## Activity
The answer must be an exact copy of the lines from the top of the listing below through the line with "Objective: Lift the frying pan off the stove", with no pictures.

※ ※ ※

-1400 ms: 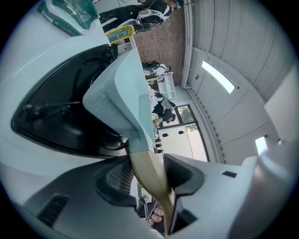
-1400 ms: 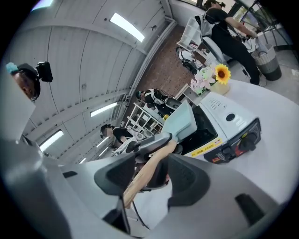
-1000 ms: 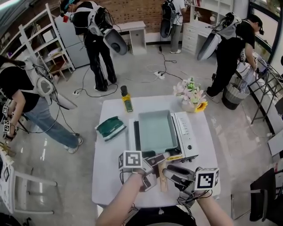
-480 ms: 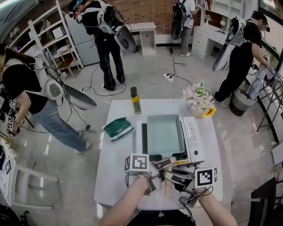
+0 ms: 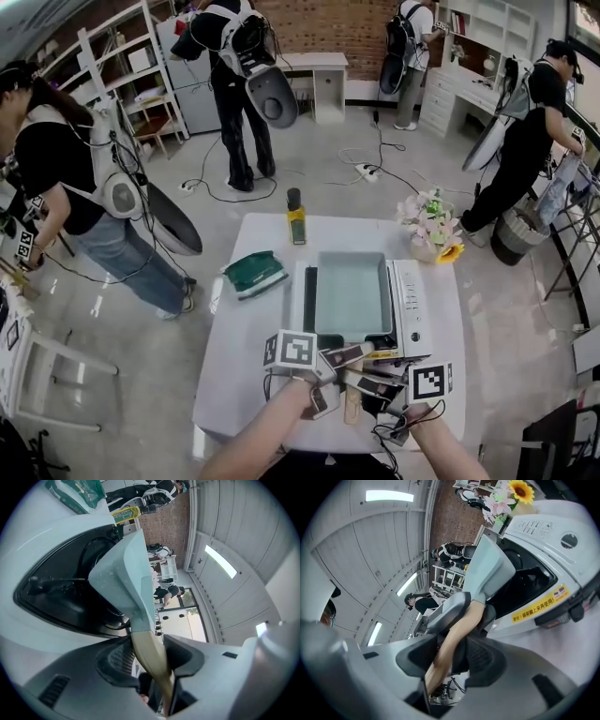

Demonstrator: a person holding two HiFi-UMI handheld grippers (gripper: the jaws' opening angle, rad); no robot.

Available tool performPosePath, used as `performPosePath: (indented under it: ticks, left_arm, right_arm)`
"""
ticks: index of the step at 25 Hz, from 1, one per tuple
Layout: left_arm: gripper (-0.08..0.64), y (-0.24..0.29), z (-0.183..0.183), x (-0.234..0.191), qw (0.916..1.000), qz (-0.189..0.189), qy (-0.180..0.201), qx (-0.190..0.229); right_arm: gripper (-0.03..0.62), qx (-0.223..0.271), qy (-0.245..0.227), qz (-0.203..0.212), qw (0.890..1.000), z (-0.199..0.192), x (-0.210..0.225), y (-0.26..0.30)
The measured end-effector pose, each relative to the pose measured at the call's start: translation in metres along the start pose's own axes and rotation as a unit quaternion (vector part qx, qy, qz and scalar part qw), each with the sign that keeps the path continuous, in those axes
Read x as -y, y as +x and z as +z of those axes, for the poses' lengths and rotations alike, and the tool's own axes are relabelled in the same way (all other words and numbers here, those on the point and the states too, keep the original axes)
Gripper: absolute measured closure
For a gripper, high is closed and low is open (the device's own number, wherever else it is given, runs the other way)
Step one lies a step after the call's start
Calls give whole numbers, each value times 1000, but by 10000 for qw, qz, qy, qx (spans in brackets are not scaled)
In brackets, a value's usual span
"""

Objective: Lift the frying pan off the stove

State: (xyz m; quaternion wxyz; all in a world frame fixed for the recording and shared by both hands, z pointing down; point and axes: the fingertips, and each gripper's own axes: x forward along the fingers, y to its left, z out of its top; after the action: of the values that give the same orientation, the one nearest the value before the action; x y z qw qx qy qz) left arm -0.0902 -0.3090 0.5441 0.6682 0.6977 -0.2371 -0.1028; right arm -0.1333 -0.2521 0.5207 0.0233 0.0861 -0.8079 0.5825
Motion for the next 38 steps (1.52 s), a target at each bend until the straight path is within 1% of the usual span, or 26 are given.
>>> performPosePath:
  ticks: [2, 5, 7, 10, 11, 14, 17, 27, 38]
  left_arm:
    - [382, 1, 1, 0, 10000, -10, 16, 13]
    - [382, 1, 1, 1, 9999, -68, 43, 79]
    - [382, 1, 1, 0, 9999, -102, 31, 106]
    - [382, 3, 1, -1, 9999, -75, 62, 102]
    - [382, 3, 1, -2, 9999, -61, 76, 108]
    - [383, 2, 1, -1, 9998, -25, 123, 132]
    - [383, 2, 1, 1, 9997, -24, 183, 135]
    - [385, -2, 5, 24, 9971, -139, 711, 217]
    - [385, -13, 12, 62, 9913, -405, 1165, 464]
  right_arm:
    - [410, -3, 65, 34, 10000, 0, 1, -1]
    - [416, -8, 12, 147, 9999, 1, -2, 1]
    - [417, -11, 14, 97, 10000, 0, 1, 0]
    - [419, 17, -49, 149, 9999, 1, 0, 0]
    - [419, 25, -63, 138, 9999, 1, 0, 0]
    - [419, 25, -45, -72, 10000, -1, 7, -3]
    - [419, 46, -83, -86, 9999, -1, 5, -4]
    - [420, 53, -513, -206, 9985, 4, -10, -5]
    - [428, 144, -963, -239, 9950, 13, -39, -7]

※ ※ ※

## Result of this exercise
-1400 ms: 
-1400 ms: 
-1000 ms: 
-480 ms: 
+0 ms: 

Demonstrator: a person holding two HiFi-UMI handheld grippers (gripper: the jaws' opening angle, rad); no robot.

Available tool performPosePath, used as `performPosePath: (indented under it: ticks, left_arm, right_arm)`
"""
ticks: index of the step at 25 Hz, from 1, one per tuple
Layout: left_arm: gripper (-0.08..0.64), y (-0.24..0.29), z (-0.183..0.183), x (-0.234..0.191), qw (0.916..1.000), qz (-0.189..0.189), qy (-0.180..0.201), qx (-0.190..0.229); right_arm: gripper (-0.03..0.62), qx (-0.223..0.271), qy (-0.245..0.227), qz (-0.203..0.212), qw (0.890..1.000), z (-0.199..0.192), x (-0.210..0.225), y (-0.26..0.30)
The measured end-effector pose, each relative to the pose measured at the call's start: translation in metres along the start pose's own axes and rotation as a unit quaternion (vector part qx, qy, qz and scalar part qw), each with the sign that keeps the path continuous, in those axes
Read x as -y, y as +x and z as +z of those axes, for the poses' lengths and rotations alike, and the tool's own axes are relabelled in the same way (all other words and numbers here, those on the point and the states too, keep the original axes)
Gripper: absolute measured closure
For a gripper, high is closed and low is open (the device's own number, wherever else it is given, runs the other way)
Step one lies a step after the call's start
Calls give whole numbers, each value times 1000, but by 10000 for qw, qz, qy, qx (spans in brackets are not scaled)
In brackets, a value's usual span
"""

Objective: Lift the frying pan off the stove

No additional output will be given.